• _Assignment_
The reply is a verbatim copy of the listing below with its images dropped.
::::
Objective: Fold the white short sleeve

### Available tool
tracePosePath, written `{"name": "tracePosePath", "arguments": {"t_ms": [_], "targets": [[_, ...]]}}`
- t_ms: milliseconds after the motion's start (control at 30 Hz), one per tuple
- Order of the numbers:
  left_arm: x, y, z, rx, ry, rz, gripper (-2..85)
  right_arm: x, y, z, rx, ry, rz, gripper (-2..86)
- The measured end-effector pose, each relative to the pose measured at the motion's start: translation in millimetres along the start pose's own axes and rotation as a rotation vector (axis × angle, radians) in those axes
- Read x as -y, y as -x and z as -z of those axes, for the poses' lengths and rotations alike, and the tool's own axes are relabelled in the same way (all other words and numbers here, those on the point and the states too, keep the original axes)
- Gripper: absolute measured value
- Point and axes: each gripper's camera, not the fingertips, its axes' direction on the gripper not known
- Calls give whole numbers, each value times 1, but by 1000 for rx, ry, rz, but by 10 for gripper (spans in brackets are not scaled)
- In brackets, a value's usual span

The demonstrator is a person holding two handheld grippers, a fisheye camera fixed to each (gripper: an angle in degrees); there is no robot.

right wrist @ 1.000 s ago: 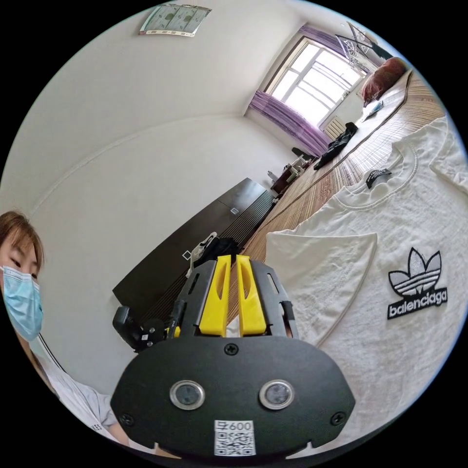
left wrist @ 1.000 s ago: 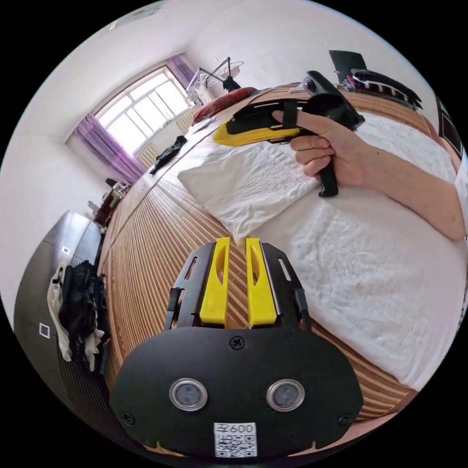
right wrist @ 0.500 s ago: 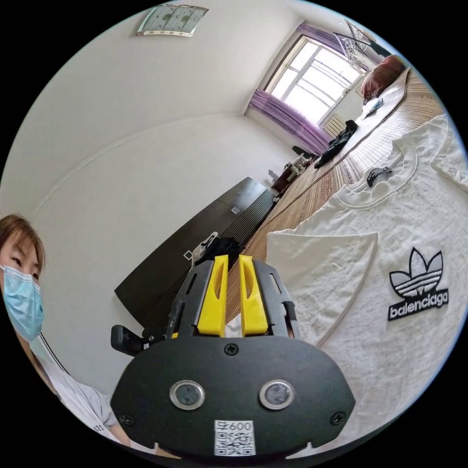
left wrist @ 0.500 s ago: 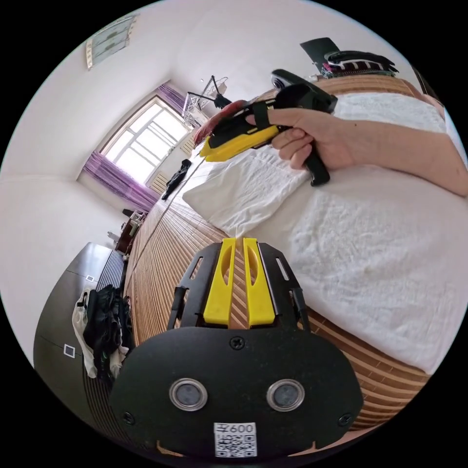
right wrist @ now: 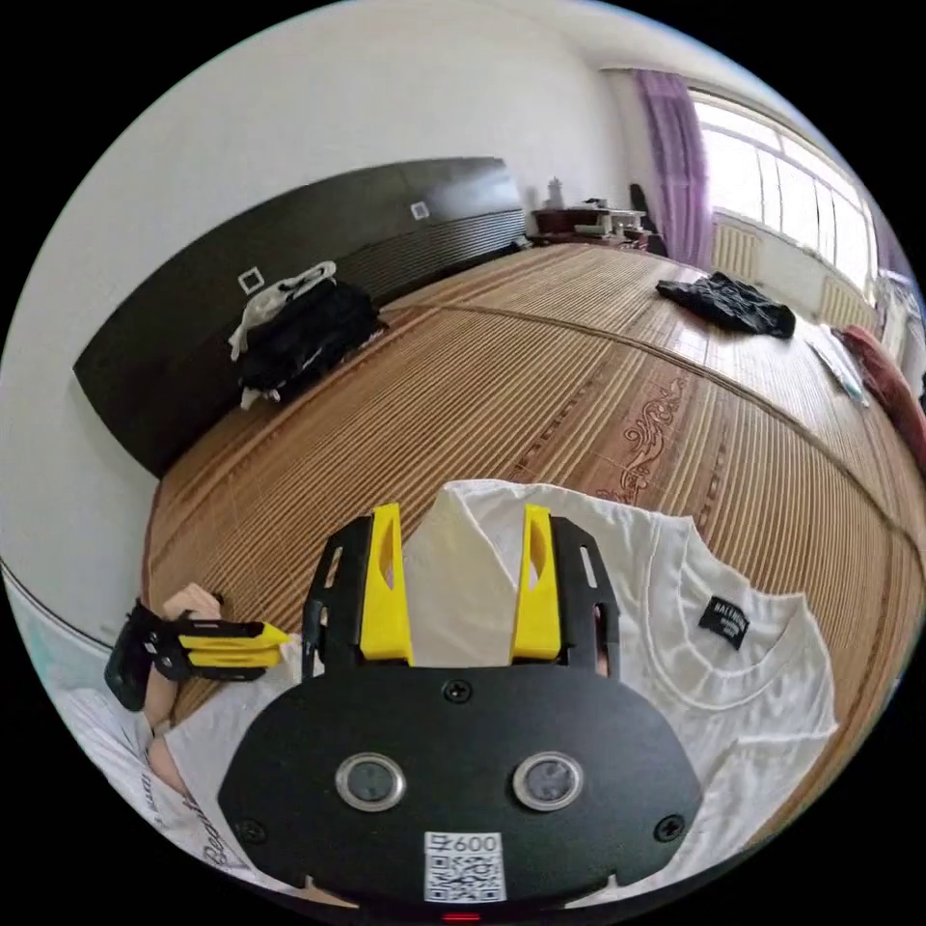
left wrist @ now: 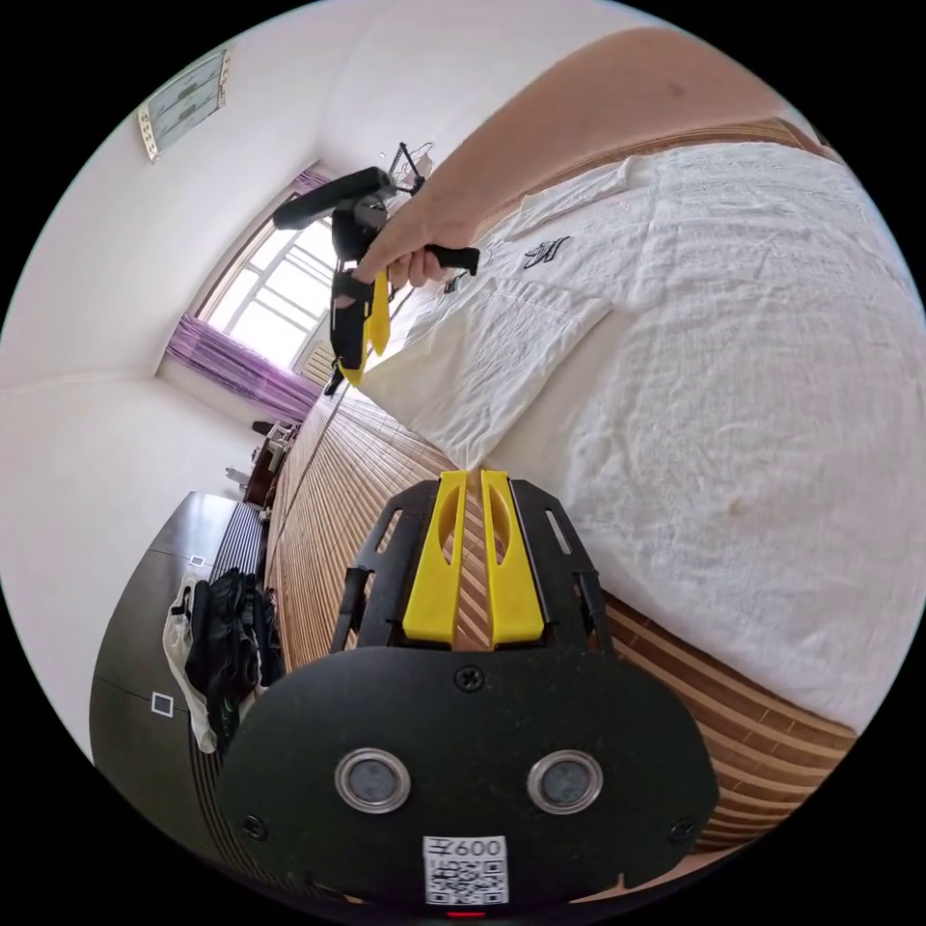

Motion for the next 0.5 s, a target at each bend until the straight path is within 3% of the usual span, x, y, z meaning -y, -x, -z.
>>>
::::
• _Expected output_
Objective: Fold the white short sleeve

### Available tool
tracePosePath, written `{"name": "tracePosePath", "arguments": {"t_ms": [_], "targets": [[_, ...]]}}`
- t_ms: milliseconds after the motion's start (control at 30 Hz), one per tuple
- Order of the numbers:
  left_arm: x, y, z, rx, ry, rz, gripper (-2..85)
  right_arm: x, y, z, rx, ry, rz, gripper (-2..86)
- The measured end-effector pose, each relative to the pose measured at the motion's start: translation in millimetres along the start pose's own axes and rotation as a rotation vector (axis × angle, radians) in those axes
- Read x as -y, y as -x and z as -z of those axes, for the poses' lengths and rotations alike, and the tool's own axes are relabelled in the same way (all other words and numbers here, those on the point and the states too, keep the original axes)
- Gripper: absolute measured value
- Point and axes: each gripper's camera, not the fingertips, its axes' direction on the gripper not known
- Calls give whole numbers, each value times 1, but by 1000 for rx, ry, rz, but by 10 for gripper (spans in brackets are not scaled)
- In brackets, a value's usual span

The demonstrator is a person holding two handheld grippers, a fisheye camera fixed to each (gripper: an angle in degrees); there is no robot.

right wrist @ 1.000 s ago: 
left wrist @ 1.000 s ago: 
right wrist @ 0.500 s ago: 
left wrist @ 0.500 s ago: 
right wrist @ now: 
left wrist @ now: 

Motion for the next 0.5 s, a target at each bend until the straight path is within 3% of the usual span, x, y, z meaning -y, -x, -z.
>>>

Thus the exercise is complete.